■ **EXERCISE PROMPT**: Return every record below exactly as given.

___ PROVIDED RECORDS ___

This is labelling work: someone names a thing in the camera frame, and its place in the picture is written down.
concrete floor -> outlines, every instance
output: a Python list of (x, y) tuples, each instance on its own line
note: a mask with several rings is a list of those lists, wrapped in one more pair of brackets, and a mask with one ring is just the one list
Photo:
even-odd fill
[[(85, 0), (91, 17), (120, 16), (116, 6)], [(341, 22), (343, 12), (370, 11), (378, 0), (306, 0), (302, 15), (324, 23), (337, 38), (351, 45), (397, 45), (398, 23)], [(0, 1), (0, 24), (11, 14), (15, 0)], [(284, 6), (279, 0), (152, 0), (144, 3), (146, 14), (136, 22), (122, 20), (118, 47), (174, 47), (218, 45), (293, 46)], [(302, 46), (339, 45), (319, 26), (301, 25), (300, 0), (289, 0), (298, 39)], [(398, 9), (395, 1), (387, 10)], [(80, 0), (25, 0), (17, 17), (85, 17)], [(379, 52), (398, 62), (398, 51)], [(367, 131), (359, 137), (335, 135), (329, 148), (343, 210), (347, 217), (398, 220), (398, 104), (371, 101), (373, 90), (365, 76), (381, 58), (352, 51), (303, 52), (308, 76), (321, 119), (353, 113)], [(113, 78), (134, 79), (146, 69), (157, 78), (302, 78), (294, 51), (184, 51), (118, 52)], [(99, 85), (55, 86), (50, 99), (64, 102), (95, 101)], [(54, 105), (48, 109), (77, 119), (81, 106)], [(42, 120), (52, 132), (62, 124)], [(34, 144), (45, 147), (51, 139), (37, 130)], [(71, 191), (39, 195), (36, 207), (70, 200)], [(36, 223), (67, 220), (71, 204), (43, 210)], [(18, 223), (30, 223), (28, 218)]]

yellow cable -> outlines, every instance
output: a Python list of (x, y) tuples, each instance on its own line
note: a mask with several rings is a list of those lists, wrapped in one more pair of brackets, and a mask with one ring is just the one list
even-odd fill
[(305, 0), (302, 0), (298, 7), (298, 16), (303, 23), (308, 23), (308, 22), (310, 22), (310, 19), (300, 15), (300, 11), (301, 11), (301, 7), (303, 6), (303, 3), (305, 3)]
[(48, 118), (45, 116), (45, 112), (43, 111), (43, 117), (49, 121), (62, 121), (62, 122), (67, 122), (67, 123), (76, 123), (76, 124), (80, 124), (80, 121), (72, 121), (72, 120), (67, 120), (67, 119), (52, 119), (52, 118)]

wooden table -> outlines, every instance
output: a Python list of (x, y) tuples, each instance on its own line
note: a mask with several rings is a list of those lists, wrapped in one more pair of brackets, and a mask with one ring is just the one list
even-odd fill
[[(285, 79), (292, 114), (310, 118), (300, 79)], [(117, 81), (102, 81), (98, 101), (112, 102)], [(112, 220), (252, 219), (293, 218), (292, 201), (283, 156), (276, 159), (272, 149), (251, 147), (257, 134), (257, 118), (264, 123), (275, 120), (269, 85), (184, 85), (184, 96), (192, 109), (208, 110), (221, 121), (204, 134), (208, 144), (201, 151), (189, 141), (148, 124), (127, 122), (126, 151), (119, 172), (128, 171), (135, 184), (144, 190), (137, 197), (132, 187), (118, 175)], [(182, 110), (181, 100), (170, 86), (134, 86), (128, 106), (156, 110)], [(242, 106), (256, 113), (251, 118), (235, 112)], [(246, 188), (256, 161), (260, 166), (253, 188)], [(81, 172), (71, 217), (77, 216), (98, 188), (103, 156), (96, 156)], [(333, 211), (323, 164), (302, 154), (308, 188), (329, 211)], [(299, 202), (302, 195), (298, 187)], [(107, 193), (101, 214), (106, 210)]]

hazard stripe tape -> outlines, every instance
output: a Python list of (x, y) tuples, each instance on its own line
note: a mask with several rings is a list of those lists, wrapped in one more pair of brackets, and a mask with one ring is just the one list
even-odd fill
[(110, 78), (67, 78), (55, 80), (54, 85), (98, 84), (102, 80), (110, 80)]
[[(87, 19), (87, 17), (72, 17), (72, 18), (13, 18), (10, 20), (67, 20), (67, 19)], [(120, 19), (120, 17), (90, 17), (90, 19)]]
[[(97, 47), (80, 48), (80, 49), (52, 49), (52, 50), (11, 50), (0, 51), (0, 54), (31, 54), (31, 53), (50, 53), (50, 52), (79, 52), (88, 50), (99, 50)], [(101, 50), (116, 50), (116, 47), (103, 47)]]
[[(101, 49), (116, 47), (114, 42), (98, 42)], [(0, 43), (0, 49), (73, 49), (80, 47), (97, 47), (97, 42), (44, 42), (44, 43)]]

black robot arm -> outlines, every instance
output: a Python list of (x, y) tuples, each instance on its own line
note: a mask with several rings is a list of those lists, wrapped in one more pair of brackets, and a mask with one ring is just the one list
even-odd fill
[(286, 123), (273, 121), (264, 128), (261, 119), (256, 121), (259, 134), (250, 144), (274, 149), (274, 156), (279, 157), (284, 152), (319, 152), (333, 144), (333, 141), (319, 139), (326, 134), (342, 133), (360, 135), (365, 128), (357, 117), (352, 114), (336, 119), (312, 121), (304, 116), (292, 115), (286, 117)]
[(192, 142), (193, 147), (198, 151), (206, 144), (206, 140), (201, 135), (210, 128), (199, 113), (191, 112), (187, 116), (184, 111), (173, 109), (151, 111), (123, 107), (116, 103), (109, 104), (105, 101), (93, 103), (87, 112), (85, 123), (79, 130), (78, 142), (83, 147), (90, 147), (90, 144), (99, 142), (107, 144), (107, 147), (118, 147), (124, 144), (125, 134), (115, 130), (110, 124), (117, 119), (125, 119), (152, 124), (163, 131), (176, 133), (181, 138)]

___

■ **EXERCISE ANSWER**:
This is labelling work: someone names a thing in the camera frame, and its place in the picture is written down.
concrete floor -> outlines, every instance
output: a Python list of (x, y) tuples, each instance on its own line
note: a mask with several rings is a list of those lists, wrapped in one more pair of brackets, and a mask with one ring is just the one list
Photo:
even-odd fill
[[(85, 0), (91, 17), (120, 16), (116, 6)], [(341, 22), (343, 12), (370, 11), (378, 0), (306, 0), (302, 15), (324, 23), (337, 38), (351, 45), (397, 45), (398, 23)], [(0, 1), (0, 24), (11, 14), (15, 0)], [(284, 6), (279, 0), (152, 0), (144, 3), (146, 14), (136, 22), (122, 20), (118, 47), (174, 47), (218, 45), (293, 46)], [(302, 46), (339, 45), (319, 26), (301, 25), (300, 0), (289, 0), (298, 39)], [(398, 9), (395, 1), (387, 10)], [(80, 0), (25, 0), (17, 17), (85, 17)], [(379, 52), (398, 62), (398, 51)], [(367, 131), (359, 137), (335, 135), (329, 148), (343, 210), (347, 217), (398, 220), (398, 104), (371, 101), (373, 90), (365, 76), (381, 58), (352, 51), (303, 52), (308, 76), (321, 119), (353, 113)], [(113, 78), (134, 79), (146, 69), (157, 78), (302, 78), (294, 51), (184, 51), (118, 52)], [(99, 85), (55, 86), (50, 99), (64, 102), (95, 101)], [(54, 105), (48, 109), (77, 119), (81, 106)], [(42, 120), (52, 132), (62, 124)], [(34, 144), (45, 147), (51, 139), (37, 130)], [(71, 191), (39, 195), (36, 207), (70, 200)], [(36, 223), (67, 220), (71, 204), (43, 210)], [(18, 223), (30, 223), (28, 218)]]

yellow cable -> outlines, every instance
output: a Python list of (x, y) tuples, each instance on its own line
note: a mask with several rings is a list of those lists, wrapped in one more pair of brackets, and a mask with one ring is just the one list
even-odd fill
[(305, 0), (302, 0), (298, 7), (298, 16), (303, 23), (308, 23), (308, 22), (310, 22), (310, 19), (300, 15), (300, 11), (301, 11), (301, 7), (303, 6), (303, 3), (305, 3)]
[(48, 118), (45, 116), (45, 112), (43, 111), (43, 117), (49, 121), (62, 121), (62, 122), (67, 122), (67, 123), (76, 123), (76, 124), (80, 124), (80, 121), (72, 121), (72, 120), (67, 120), (67, 119), (52, 119), (52, 118)]

wooden table -> outlines, every instance
output: a Python list of (x, y) tuples, each instance on its own line
note: a mask with several rings is a list of those lists, wrapped in one more pair of brackets, and a mask with one ring is just the one list
even-odd fill
[[(285, 79), (292, 114), (310, 118), (300, 79)], [(117, 81), (102, 81), (98, 101), (112, 102)], [(112, 220), (252, 219), (293, 218), (292, 201), (283, 156), (276, 159), (272, 149), (251, 147), (257, 134), (257, 118), (264, 123), (275, 120), (269, 85), (184, 85), (184, 96), (192, 109), (208, 110), (221, 121), (204, 134), (208, 144), (201, 151), (189, 141), (148, 124), (127, 122), (126, 151), (119, 172), (128, 171), (135, 184), (144, 190), (137, 197), (132, 187), (118, 175)], [(182, 110), (181, 100), (170, 86), (134, 86), (128, 106), (156, 110)], [(242, 106), (256, 113), (251, 118), (235, 112)], [(246, 188), (256, 161), (260, 166), (253, 188)], [(81, 172), (71, 217), (77, 216), (98, 188), (103, 156), (96, 156)], [(333, 211), (323, 164), (302, 154), (308, 188), (329, 211)], [(299, 202), (302, 195), (298, 187)], [(107, 193), (101, 214), (106, 210)]]

hazard stripe tape -> outlines, every instance
output: a Python list of (x, y) tuples, each instance on its own line
note: a mask with several rings is a list of those lists, wrapped in one more pair of brackets, and a mask with one ring is just the one list
even-odd fill
[(110, 78), (67, 78), (55, 80), (54, 85), (98, 84), (102, 80), (110, 80)]
[[(87, 19), (87, 17), (72, 17), (72, 18), (13, 18), (10, 20), (67, 20), (67, 19)], [(120, 19), (120, 17), (90, 17), (90, 19)]]
[[(97, 47), (80, 48), (80, 49), (52, 49), (52, 50), (11, 50), (0, 51), (0, 54), (31, 54), (31, 53), (50, 53), (50, 52), (79, 52), (88, 50), (99, 50)], [(101, 50), (116, 50), (116, 47), (103, 47)]]
[[(101, 49), (116, 47), (114, 42), (98, 42)], [(0, 43), (0, 49), (73, 49), (80, 47), (97, 47), (97, 42), (44, 42), (44, 43)]]

black robot arm -> outlines, every instance
output: a Python list of (x, y) tuples, each instance on its own line
note: a mask with several rings is a list of those lists, wrapped in one more pair of brackets, and a mask with one ring is just the one list
even-odd fill
[(286, 123), (273, 121), (264, 128), (261, 119), (256, 121), (259, 134), (250, 144), (274, 149), (274, 156), (279, 157), (284, 152), (319, 152), (333, 144), (333, 141), (319, 139), (326, 134), (342, 133), (360, 135), (365, 128), (357, 117), (352, 114), (336, 119), (312, 121), (304, 116), (292, 115), (286, 117)]
[(192, 142), (193, 147), (198, 151), (206, 144), (206, 140), (201, 135), (210, 128), (199, 113), (191, 112), (187, 116), (184, 111), (173, 109), (151, 111), (123, 107), (116, 103), (109, 104), (105, 101), (93, 103), (87, 112), (85, 123), (79, 130), (78, 142), (83, 147), (90, 147), (90, 144), (99, 142), (107, 144), (107, 147), (118, 147), (124, 144), (125, 134), (115, 130), (110, 124), (117, 119), (125, 119), (152, 124), (163, 131), (176, 133), (181, 138)]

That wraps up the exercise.